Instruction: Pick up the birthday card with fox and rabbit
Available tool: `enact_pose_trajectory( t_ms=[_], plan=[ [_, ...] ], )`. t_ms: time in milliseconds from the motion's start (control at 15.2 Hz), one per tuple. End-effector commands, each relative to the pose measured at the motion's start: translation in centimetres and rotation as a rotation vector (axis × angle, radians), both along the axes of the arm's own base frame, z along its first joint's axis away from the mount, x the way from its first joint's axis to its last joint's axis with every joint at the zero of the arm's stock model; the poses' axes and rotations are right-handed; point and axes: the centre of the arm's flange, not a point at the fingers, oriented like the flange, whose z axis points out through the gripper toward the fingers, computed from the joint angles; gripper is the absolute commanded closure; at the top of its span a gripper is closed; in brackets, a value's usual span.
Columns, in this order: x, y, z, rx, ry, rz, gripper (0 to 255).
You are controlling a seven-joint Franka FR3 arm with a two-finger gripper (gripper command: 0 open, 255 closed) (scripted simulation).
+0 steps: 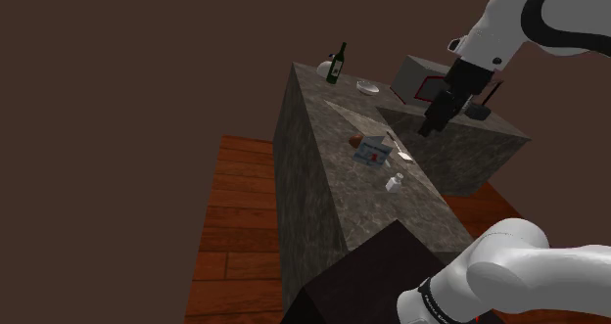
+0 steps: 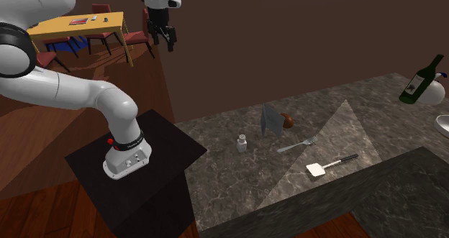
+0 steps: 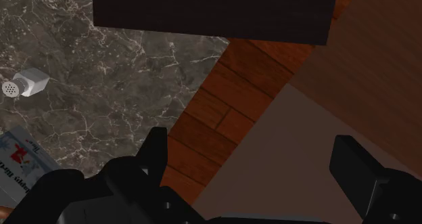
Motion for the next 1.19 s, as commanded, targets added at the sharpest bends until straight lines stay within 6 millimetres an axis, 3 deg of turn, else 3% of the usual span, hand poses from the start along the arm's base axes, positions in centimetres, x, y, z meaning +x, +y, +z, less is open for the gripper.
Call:
enact_pose_trajectory(
  t_ms=[0, 1122],
  plan=[
    [0.0, 0.0, 0.0, 0.000, 0.000, 0.000, 0],
    [13.8, -11.7, -12.5, -0.040, -0.006, -0.165, 0]
  ],
)
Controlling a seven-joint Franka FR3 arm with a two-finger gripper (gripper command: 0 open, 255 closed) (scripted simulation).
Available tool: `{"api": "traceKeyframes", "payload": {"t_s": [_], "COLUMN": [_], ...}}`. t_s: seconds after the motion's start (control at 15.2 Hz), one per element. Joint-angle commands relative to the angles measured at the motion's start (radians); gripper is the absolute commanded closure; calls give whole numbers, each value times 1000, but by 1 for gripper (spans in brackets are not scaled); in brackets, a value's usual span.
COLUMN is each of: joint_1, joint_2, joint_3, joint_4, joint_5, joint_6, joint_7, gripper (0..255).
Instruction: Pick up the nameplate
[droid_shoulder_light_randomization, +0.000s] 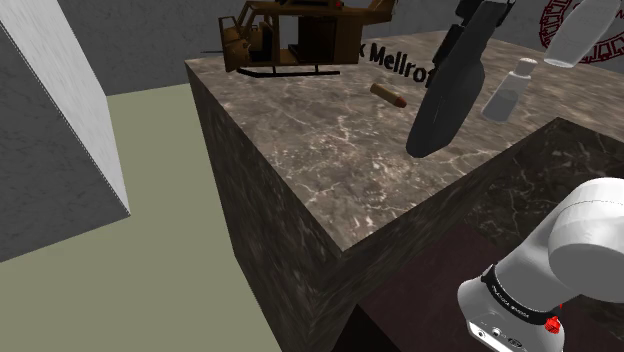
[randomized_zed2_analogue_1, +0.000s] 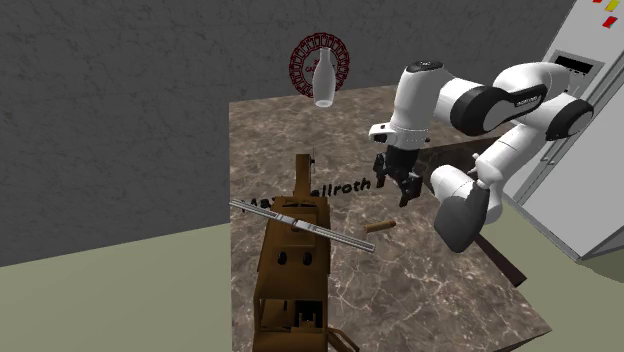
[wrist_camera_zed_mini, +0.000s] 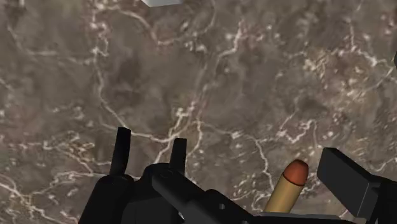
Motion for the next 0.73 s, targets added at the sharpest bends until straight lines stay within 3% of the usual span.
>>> {"api": "traceKeyframes", "payload": {"t_s": [0.0, 0.66], "joint_1": [0, -46], "joint_2": [0, 474], "joint_3": [0, 5], "joint_4": [0, 474], "joint_5": [0, -162], "joint_6": [0, -130], "joint_7": [0, 7], "gripper": [0, 0]}}
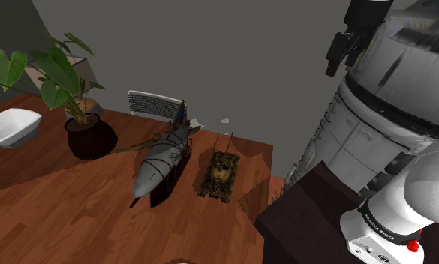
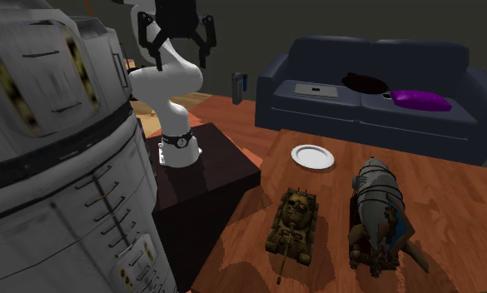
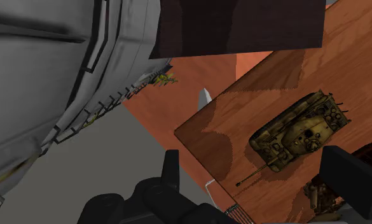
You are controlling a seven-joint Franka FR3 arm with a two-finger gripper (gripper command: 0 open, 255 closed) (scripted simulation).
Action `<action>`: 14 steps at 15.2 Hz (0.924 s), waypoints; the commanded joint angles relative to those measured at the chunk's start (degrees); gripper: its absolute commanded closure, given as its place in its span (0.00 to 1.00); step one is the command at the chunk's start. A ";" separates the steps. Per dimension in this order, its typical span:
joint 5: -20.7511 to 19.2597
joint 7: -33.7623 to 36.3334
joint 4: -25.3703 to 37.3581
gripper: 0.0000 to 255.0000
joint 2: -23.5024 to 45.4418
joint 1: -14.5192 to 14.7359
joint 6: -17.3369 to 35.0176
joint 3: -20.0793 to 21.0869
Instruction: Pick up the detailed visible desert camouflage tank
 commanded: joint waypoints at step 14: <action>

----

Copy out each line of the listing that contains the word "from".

Available tool: `enact_pose_trajectory( t_ms=[_], plan=[ [_, ...] ], )`. t_ms: time in milliseconds from the motion's start (control at 15.2 Hz), one per tuple. End-effector commands, each relative to the pose measured at the motion's start: translation in centimetres and rotation as a rotation vector (axis × angle, radians), both along the axes of the arm's own base frame, z along its first joint's axis away from the mount, x the way from its first joint's axis to its last joint's axis with every joint at the zero of the arm's stock model; the poses' axes and rotations are right-handed; point and axes: the centre of the arm's flange, not a point at the fingers, oriented like the flange, whose z axis points out through the gripper toward the fingers, computed from the joint angles; gripper is the absolute commanded closure; at the top of its span a gripper is closed; in brackets, a value's usual span.
Motion for the next 1.19 s, as commanded, targets added at the sharpest bends until straight lines stay within 6 millimetres an axis, 3 deg of turn, else 3% of the usual span, hand poses from the start along the arm's base axes, positions in centimetres, x, y, z meaning +x, +y, +z, less is open for the gripper.

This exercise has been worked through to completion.